Reproduce the entries in full and exactly. Pictures stay out.

★ ★ ★ ★ ★ ★ ★

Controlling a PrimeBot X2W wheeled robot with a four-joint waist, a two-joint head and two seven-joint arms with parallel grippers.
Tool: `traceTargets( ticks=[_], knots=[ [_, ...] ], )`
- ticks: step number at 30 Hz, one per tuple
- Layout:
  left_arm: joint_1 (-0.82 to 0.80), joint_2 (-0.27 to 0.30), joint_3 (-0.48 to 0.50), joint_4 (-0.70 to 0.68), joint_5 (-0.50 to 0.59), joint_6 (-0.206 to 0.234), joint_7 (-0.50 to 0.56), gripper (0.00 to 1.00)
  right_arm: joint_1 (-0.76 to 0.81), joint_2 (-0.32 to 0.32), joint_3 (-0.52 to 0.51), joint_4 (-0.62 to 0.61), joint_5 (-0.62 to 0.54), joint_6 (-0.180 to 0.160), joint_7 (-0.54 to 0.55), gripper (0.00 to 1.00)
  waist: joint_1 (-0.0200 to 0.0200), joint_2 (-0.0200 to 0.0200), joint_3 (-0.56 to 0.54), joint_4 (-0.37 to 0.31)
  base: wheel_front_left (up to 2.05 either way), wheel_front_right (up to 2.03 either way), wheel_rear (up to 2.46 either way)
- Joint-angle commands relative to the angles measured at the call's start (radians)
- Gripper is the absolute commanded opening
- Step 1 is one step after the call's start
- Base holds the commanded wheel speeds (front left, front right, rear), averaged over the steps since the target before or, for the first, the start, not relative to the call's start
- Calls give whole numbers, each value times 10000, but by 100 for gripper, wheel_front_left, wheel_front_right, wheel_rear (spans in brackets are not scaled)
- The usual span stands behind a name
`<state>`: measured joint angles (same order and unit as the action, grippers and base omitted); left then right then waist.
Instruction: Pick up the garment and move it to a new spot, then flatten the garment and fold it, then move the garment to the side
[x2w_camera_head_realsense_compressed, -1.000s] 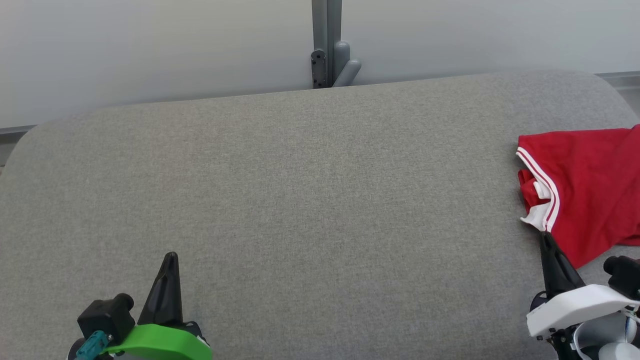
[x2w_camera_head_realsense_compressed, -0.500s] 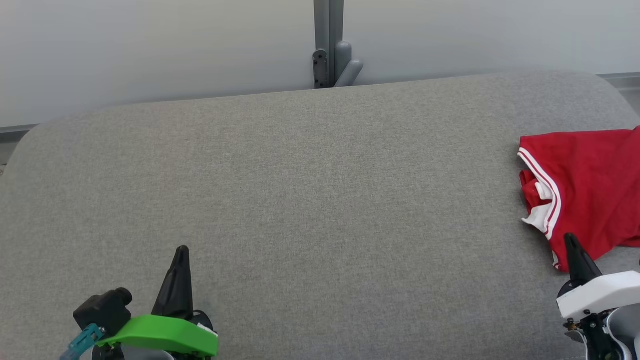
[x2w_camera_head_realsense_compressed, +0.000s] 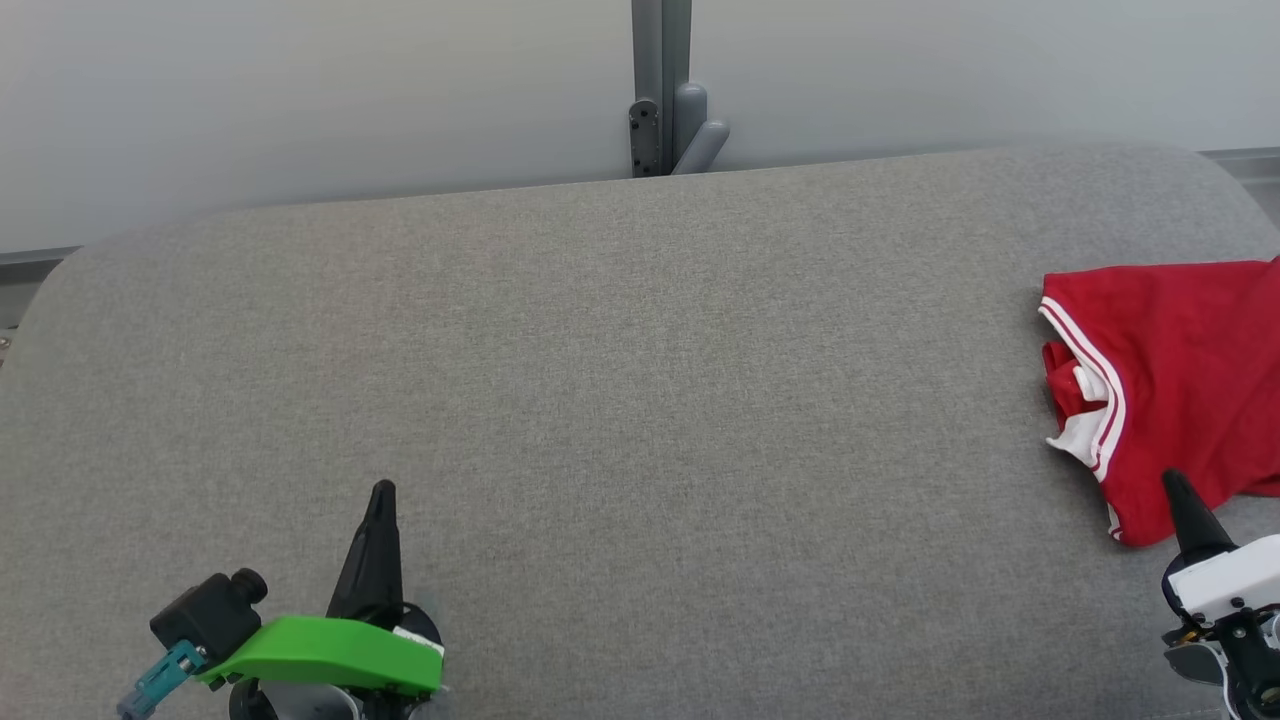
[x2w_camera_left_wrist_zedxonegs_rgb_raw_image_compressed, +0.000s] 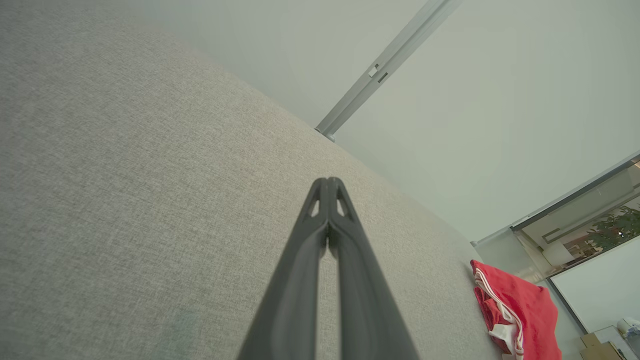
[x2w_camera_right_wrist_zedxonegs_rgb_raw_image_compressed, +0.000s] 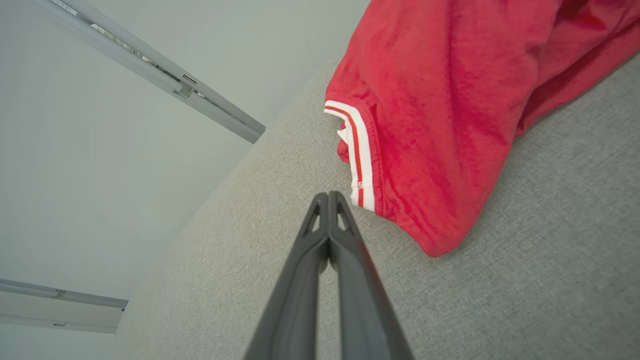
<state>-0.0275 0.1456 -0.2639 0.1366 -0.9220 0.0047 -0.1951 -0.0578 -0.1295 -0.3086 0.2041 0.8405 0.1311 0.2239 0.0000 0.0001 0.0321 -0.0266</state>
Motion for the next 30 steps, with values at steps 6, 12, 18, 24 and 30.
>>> traceTargets(
  ticks=[6,12,18,24,30],
  knots=[
    [-394,-67,-59,66,-820,-178,-100,0,-438,-154,-448,170,806,1,444,0,0,-1,-2,18,0,0,0],
    [-502,-159,-130,202,-1509,-303,-160,0,-601,-188,-802,411,1472,1,848,0,0,-1,-5,36,0,0,0],
    [-632,-258,-206,362,-2278,-441,-223,0,-782,-231,-1191,678,2209,0,1289,0,0,-1,-8,58,0,0,0],
    [-741,-339,-272,482,-2886,-550,-281,0,-924,-265,-1498,888,2797,0,1642,0,0,-1,-10,77,0,0,0],
    [-829,-424,-335,605,-3465,-660,-331,0,-1073,-296,-1791,1092,3360,1,1975,0,0,-1,-13,95,0,0,0]
  ],
)
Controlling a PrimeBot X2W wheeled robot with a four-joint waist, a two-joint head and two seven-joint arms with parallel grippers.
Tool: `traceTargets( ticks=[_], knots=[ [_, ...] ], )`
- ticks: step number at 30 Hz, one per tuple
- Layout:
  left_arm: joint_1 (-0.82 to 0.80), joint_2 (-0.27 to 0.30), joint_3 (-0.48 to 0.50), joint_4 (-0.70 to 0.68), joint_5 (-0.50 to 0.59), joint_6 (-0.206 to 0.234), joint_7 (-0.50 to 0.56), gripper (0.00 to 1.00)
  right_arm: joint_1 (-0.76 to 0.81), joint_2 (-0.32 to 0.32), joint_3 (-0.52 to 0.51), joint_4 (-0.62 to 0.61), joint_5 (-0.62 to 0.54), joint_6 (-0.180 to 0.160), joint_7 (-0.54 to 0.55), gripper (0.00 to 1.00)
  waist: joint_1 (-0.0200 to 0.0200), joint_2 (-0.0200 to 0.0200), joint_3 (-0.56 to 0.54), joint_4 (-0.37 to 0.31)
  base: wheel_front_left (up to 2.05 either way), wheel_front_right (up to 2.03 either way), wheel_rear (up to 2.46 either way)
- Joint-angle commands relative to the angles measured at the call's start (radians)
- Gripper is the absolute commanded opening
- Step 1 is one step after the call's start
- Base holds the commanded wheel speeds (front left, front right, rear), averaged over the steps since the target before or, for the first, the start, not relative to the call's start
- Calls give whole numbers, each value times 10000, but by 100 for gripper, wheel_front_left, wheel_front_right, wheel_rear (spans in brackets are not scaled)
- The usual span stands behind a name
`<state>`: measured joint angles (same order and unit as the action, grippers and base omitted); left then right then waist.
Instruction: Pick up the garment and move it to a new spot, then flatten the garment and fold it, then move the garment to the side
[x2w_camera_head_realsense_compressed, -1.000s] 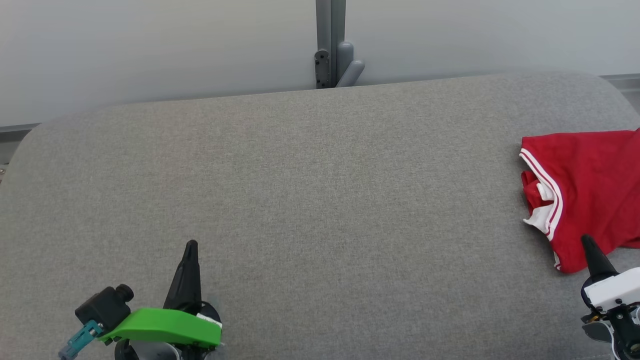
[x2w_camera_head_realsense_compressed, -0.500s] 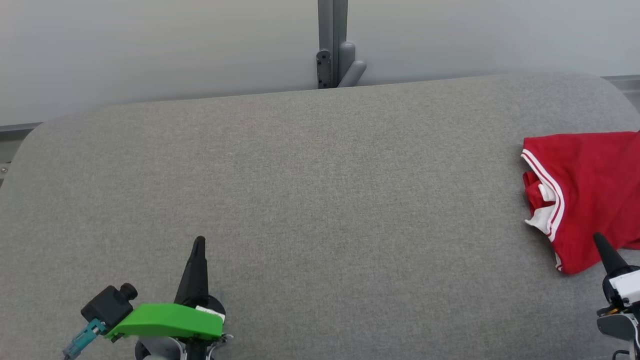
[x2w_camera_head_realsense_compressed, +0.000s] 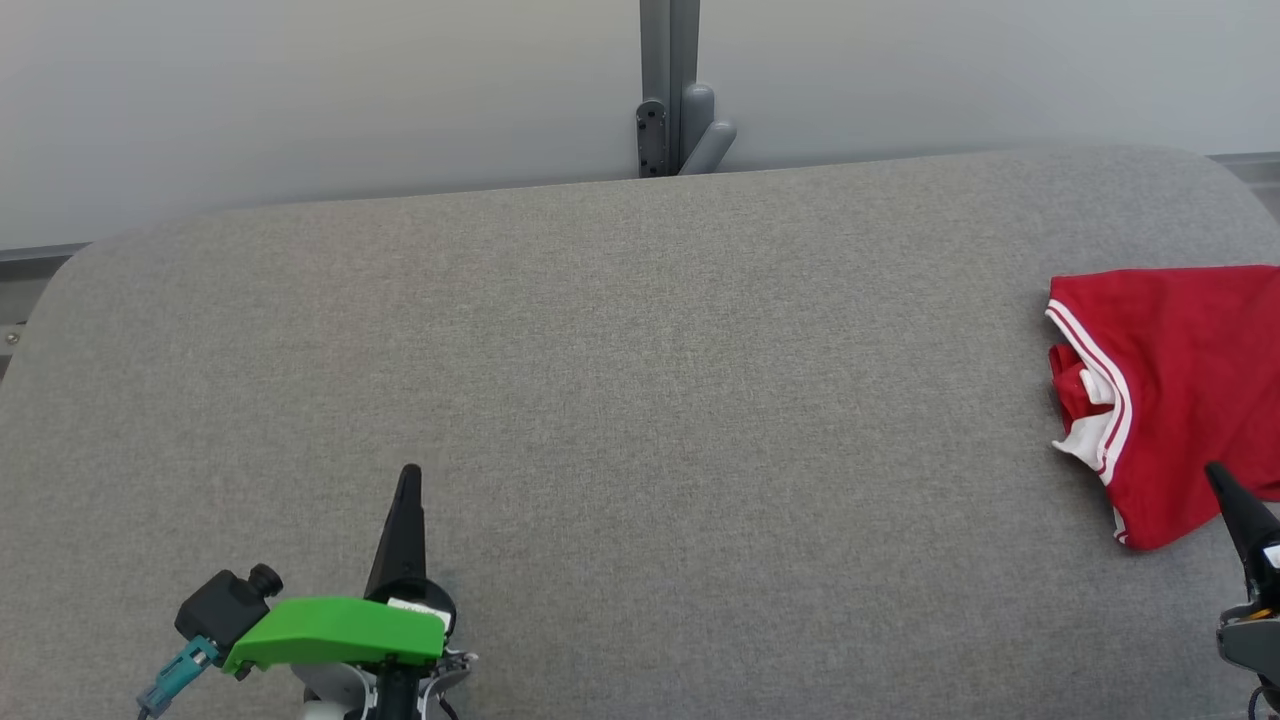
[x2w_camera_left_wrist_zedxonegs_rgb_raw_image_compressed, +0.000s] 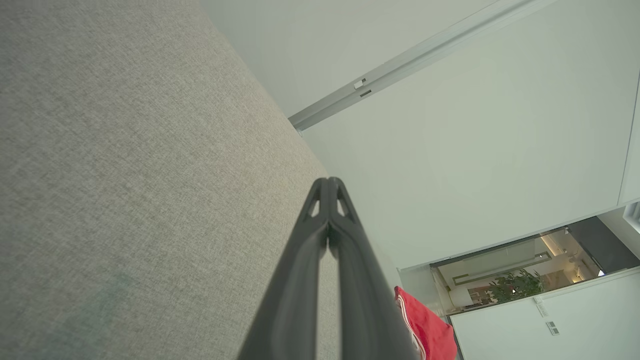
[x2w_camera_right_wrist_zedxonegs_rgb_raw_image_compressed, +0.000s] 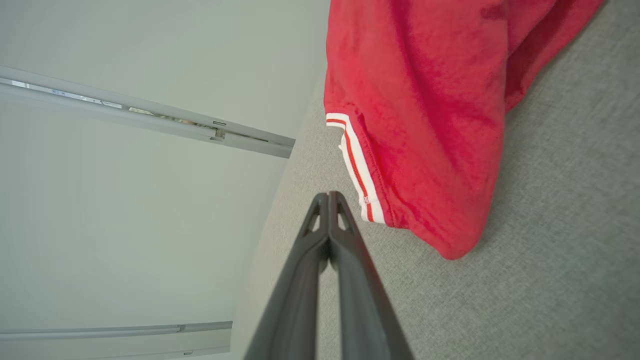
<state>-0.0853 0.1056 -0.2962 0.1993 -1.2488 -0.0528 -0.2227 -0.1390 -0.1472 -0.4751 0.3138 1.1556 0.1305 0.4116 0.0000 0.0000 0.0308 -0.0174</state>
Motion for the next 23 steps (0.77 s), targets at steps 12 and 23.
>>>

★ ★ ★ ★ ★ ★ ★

Reply to the exercise:
Controlling a PrimeBot X2W wheeled robot with a four-joint waist, a two-joint head and two seven-joint arms with parallel grippers.
Tool: `traceTargets( ticks=[_], knots=[ [_, ...] ], )`
- ticks: step number at 30 Hz, one per tuple
- Layout:
  left_arm: joint_1 (-0.82 to 0.80), joint_2 (-0.27 to 0.30), joint_3 (-0.48 to 0.50), joint_4 (-0.70 to 0.68), joint_5 (-0.50 to 0.59), joint_6 (-0.206 to 0.234), joint_7 (-0.50 to 0.56), gripper (0.00 to 1.00)
  right_arm: joint_1 (-0.76 to 0.81), joint_2 (-0.32 to 0.32), joint_3 (-0.52 to 0.51), joint_4 (-0.62 to 0.61), joint_5 (-0.62 to 0.54), joint_6 (-0.180 to 0.160), joint_7 (-0.54 to 0.55), gripper (0.00 to 1.00)
  waist: joint_1 (-0.0200 to 0.0200), joint_2 (-0.0200 to 0.0200), joint_3 (-0.56 to 0.54), joint_4 (-0.37 to 0.31)
  base: wheel_front_left (up to 2.05 either way), wheel_front_right (up to 2.03 either way), wheel_rear (up to 2.46 either way)
- Joint-angle commands relative to the angles measured at the call's start (radians)
- Gripper is the absolute commanded opening
- Step 1 is one step after the call's start
- Base holds the commanded wheel speeds (front left, front right, rear), averaged over the steps since the target before or, for the first, the start, not relative to the call's start
- Calls give whole numbers, each value times 10000, but by 100 for gripper, wheel_front_left, wheel_front_right, wheel_rear (spans in brackets are not scaled)
- The usual span stands behind a name
`<state>`: measured joint angles (same order and unit as the action, grippers and base omitted); left then right then waist.
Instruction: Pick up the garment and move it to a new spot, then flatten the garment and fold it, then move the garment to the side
[x2w_camera_head_realsense_compressed, -1.000s] 
[x2w_camera_head_realsense_compressed, -0.500s] 
[x2w_camera_head_realsense_compressed, +0.000s] 
[x2w_camera_left_wrist_zedxonegs_rgb_raw_image_compressed, +0.000s] 
[x2w_camera_right_wrist_zedxonegs_rgb_raw_image_compressed, +0.000s] 
<state>-0.0275 0.1456 -0.2639 0.1366 -0.9220 0.0047 -0.1951 -0.0578 -0.1295 -0.3086 0.2041 0.8405 0.1311 0.2239 0.0000 0.0001 0.0321 -0.0266</state>
Motion for the next 30 steps, with values at steps 6, 12, 18, 24 and 30.
>>> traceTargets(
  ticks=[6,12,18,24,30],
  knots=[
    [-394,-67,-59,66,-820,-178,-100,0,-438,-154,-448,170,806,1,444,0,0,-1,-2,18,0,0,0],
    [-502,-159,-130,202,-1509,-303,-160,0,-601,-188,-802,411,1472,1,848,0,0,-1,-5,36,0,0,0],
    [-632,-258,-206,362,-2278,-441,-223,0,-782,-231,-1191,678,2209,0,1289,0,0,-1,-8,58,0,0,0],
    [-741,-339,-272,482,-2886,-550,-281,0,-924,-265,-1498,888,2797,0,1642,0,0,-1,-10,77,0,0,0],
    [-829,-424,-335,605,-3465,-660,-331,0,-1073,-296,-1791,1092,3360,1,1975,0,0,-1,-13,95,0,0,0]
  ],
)
Controlling a PrimeBot X2W wheeled robot with a four-joint waist, a two-joint head and two seven-joint arms with parallel grippers.
Tool: `traceTargets( ticks=[_], knots=[ [_, ...] ], )`
- ticks: step number at 30 Hz, one per tuple
- Layout:
  left_arm: joint_1 (-0.82 to 0.80), joint_2 (-0.27 to 0.30), joint_3 (-0.48 to 0.50), joint_4 (-0.70 to 0.68), joint_5 (-0.50 to 0.59), joint_6 (-0.206 to 0.234), joint_7 (-0.50 to 0.56), gripper (0.00 to 1.00)
  right_arm: joint_1 (-0.76 to 0.81), joint_2 (-0.32 to 0.32), joint_3 (-0.52 to 0.51), joint_4 (-0.62 to 0.61), joint_5 (-0.62 to 0.54), joint_6 (-0.180 to 0.160), joint_7 (-0.54 to 0.55), gripper (0.00 to 1.00)
  waist: joint_1 (-0.0200 to 0.0200), joint_2 (-0.0200 to 0.0200), joint_3 (-0.56 to 0.54), joint_4 (-0.37 to 0.31)
  base: wheel_front_left (up to 2.05 either way), wheel_front_right (up to 2.03 either way), wheel_rear (up to 2.46 either way)
- Joint-angle commands relative to the angles measured at the call's start (radians)
- Gripper is the absolute commanded opening
- Step 1 is one step after the call's start
- Base holds the commanded wheel speeds (front left, front right, rear), averaged over the steps since the target before or, for the first, the start, not relative to the call's start
- Calls give whole numbers, each value times 10000, but by 100 for gripper, wheel_front_left, wheel_front_right, wheel_rear (spans in brackets are not scaled)
- The usual span stands behind a name
`<state>`: measured joint angles (same order and unit as the action, grippers and base omitted); left then right then waist.
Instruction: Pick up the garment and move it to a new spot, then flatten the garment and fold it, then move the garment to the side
[x2w_camera_head_realsense_compressed, -1.000s] 
[x2w_camera_head_realsense_compressed, -0.500s] 
[x2w_camera_head_realsense_compressed, +0.000s] 
[x2w_camera_left_wrist_zedxonegs_rgb_raw_image_compressed, +0.000s] 
[x2w_camera_right_wrist_zedxonegs_rgb_raw_image_compressed, +0.000s] 
<state>-0.0853 0.1056 -0.2962 0.1993 -1.2488 -0.0528 -0.2227 -0.1390 -0.1472 -0.4751 0.3138 1.1556 0.1305 0.4116 0.0000 0.0000 0.0308 -0.0174</state>
Motion for the next 23 steps (0.77 s), targets at steps 12 and 23.
>>>

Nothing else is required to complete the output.